* How to complete this task:
Check each line of the data, and copy those where "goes" appears.

Source data

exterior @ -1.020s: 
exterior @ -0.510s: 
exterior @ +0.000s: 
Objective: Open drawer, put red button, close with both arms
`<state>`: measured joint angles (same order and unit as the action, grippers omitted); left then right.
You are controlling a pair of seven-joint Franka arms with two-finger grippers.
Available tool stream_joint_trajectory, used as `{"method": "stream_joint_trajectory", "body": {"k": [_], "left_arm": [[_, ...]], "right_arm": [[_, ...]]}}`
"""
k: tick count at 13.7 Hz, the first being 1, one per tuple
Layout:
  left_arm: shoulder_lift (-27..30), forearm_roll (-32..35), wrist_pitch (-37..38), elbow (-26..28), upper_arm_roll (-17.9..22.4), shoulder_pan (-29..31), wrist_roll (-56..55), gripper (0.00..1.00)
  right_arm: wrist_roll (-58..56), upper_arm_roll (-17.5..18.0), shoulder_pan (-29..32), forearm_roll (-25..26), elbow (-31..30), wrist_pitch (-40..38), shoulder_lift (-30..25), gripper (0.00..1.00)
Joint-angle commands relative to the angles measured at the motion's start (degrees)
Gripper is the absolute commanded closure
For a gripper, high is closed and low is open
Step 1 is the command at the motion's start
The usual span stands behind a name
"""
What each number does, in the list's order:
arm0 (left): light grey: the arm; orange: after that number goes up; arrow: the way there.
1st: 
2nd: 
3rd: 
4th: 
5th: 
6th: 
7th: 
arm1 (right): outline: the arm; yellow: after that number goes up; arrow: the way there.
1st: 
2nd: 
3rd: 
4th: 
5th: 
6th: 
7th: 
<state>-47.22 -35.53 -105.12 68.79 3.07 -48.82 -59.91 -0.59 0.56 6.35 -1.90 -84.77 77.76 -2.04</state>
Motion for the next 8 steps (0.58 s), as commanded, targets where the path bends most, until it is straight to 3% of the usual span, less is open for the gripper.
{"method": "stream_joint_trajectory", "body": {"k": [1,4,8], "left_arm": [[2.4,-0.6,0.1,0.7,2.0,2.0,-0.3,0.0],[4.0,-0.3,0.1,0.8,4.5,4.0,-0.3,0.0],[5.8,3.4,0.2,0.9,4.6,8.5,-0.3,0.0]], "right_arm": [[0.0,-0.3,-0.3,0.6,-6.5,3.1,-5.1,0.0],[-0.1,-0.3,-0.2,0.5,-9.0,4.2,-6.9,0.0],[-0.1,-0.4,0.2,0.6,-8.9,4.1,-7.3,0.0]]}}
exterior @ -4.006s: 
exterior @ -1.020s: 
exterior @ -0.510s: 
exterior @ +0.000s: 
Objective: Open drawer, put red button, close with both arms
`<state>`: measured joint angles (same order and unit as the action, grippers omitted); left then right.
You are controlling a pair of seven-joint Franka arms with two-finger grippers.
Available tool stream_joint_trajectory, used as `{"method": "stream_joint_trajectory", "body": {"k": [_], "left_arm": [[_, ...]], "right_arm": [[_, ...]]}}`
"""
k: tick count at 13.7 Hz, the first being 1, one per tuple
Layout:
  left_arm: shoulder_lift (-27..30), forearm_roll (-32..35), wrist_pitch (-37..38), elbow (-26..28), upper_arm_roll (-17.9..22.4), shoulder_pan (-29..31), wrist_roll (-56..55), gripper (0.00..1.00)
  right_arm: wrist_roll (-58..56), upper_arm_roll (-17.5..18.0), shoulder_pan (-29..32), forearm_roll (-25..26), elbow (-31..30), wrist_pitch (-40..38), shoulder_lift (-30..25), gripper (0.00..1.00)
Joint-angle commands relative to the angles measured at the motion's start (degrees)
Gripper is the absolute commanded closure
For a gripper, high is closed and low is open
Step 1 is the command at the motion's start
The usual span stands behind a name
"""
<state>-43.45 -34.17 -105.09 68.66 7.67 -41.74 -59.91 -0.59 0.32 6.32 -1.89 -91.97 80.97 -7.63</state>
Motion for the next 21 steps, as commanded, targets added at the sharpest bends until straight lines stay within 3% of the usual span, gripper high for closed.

* The completed task:
arm0 (left): light grey: the arm; orange: after that number goes up; arrow: the way there.
arm1 (right): outline: the arm; yellow: after that number goes up; arrow: the way there.

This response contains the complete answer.